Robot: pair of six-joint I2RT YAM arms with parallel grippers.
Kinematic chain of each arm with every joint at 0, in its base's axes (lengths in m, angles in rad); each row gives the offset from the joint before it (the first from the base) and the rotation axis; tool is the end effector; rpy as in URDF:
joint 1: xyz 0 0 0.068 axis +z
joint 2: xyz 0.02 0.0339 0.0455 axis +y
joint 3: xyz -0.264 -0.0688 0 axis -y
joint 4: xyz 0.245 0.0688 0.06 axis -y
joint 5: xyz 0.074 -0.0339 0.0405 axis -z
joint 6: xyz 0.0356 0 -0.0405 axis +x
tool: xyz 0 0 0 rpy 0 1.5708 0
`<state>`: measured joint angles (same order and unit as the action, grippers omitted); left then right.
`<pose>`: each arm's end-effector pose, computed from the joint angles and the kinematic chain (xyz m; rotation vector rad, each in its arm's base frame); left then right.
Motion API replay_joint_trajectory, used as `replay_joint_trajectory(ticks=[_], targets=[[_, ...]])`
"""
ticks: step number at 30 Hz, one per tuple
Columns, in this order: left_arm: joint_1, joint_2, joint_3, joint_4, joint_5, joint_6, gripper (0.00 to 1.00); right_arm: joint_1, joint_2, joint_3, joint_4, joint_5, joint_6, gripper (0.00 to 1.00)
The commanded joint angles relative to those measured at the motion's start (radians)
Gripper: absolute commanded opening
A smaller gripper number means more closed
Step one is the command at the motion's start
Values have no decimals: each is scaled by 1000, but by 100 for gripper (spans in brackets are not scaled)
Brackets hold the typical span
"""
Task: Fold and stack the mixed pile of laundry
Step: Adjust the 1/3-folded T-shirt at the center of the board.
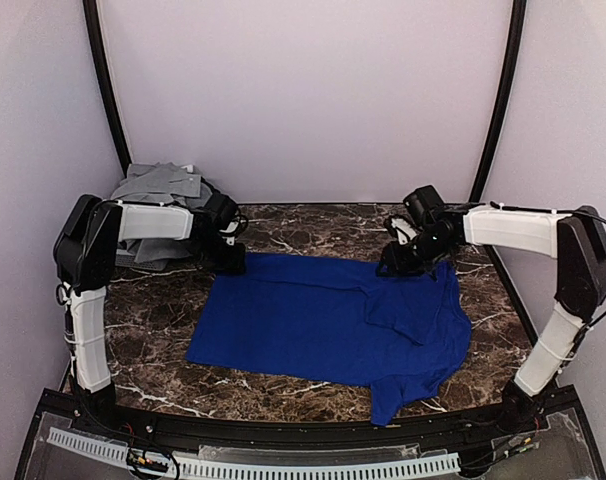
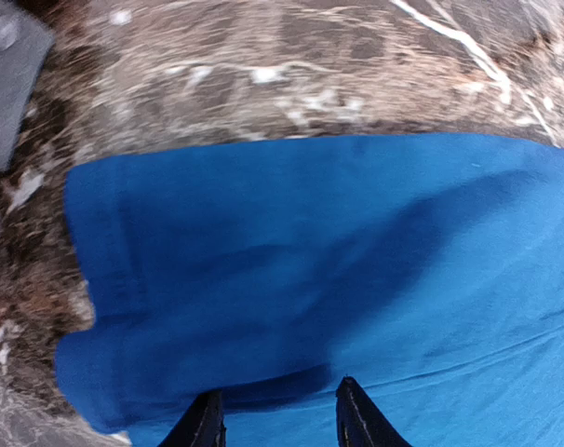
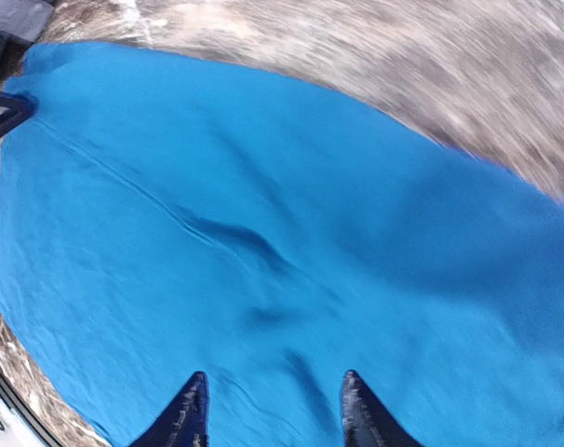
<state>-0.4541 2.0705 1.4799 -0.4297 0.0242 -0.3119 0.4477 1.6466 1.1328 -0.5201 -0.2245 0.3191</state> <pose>0.3957 -0.1941 0.1652 0.1953 2.6158 -0.3063 0.3017 0.1537 0.2152 -0.2544 2.6616 0.5544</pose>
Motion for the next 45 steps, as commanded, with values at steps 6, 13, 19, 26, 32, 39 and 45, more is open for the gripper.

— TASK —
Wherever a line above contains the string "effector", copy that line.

— SOLUTION TO THIS TASK —
Kinematic chain of each arm with every joint at 0, in its base's axes (lengths in m, angles in rad); each row gives the offset from the joint before it (the first from the base) and the rotation axis; tool is the end effector; rpy as in URDF:
`<pose>`: each arm's end-effector pose, computed from the joint angles and the kinematic chain (xyz m; rotation vector rad, each in its arm's base frame); left then right.

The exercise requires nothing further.